[Exercise data]
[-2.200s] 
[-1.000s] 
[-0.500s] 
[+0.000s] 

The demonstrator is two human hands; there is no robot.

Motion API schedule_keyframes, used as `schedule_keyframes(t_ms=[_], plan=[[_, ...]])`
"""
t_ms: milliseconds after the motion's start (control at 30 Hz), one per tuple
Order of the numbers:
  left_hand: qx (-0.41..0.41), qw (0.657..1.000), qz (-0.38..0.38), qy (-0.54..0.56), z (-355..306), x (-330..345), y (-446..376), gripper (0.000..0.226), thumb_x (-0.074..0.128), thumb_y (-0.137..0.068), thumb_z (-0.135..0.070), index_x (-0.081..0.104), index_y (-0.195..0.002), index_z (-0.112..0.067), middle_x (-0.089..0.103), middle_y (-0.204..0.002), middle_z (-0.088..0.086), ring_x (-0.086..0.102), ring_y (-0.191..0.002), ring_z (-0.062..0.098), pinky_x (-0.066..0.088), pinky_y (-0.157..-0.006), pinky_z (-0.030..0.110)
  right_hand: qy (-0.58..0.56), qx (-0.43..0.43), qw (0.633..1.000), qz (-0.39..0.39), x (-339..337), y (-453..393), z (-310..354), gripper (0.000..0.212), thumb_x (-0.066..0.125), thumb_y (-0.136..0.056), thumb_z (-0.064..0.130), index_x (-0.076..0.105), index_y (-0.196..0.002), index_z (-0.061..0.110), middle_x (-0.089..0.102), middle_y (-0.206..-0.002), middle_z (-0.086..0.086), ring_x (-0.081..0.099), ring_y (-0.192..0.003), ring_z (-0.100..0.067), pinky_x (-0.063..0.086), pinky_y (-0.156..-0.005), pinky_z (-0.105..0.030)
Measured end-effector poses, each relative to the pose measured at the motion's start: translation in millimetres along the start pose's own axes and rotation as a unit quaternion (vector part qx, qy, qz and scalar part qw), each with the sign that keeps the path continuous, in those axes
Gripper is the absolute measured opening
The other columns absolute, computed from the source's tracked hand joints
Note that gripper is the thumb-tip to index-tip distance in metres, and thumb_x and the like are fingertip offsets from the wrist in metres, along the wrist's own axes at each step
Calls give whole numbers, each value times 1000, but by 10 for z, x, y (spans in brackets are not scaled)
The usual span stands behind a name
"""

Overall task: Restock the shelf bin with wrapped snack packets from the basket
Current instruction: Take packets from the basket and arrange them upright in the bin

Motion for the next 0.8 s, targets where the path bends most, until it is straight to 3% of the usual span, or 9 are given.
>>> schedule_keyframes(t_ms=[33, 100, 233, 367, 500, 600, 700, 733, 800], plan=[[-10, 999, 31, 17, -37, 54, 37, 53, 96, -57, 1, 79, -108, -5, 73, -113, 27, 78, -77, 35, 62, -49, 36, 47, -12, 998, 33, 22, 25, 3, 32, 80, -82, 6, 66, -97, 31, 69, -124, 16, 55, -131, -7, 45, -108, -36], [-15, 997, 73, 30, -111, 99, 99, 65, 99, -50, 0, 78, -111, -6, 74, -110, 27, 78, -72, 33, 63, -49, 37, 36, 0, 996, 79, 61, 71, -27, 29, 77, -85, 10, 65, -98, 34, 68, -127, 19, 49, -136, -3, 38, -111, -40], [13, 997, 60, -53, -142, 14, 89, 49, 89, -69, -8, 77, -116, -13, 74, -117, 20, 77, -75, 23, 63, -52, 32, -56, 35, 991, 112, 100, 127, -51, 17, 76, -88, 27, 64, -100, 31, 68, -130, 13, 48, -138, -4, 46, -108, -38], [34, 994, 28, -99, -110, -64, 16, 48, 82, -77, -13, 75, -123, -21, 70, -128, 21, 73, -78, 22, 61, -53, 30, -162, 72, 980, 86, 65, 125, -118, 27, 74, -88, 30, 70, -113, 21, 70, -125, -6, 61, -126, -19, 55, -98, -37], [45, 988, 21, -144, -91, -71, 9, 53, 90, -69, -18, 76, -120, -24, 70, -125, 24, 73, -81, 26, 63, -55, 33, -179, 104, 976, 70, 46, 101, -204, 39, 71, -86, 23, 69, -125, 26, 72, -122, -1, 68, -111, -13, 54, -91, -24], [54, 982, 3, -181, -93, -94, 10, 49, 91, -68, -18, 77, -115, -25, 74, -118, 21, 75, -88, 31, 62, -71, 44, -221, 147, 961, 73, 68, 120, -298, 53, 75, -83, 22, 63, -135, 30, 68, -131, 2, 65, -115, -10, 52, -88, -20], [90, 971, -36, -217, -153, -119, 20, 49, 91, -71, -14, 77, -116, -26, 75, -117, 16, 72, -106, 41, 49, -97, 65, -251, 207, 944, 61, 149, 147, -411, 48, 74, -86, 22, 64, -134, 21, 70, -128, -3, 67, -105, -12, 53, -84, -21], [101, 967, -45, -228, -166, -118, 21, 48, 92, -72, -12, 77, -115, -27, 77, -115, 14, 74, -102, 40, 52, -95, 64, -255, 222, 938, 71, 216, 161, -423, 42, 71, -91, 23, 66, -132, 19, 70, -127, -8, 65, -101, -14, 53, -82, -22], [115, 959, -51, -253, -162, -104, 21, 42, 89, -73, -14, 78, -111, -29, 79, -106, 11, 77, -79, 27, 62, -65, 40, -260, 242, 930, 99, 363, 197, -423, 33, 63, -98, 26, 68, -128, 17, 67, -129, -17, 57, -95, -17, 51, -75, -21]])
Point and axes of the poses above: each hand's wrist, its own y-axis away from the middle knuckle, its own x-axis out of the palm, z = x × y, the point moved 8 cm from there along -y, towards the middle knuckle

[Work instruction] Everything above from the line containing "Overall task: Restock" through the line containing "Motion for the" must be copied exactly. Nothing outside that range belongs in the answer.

[Solution]
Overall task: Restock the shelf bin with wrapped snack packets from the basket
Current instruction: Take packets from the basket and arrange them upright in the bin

Motion for the next 0.8 s, targets where the path bends most, until it is straight to 3% of the usual span, or 9 are given.

The work on this exercise is finished.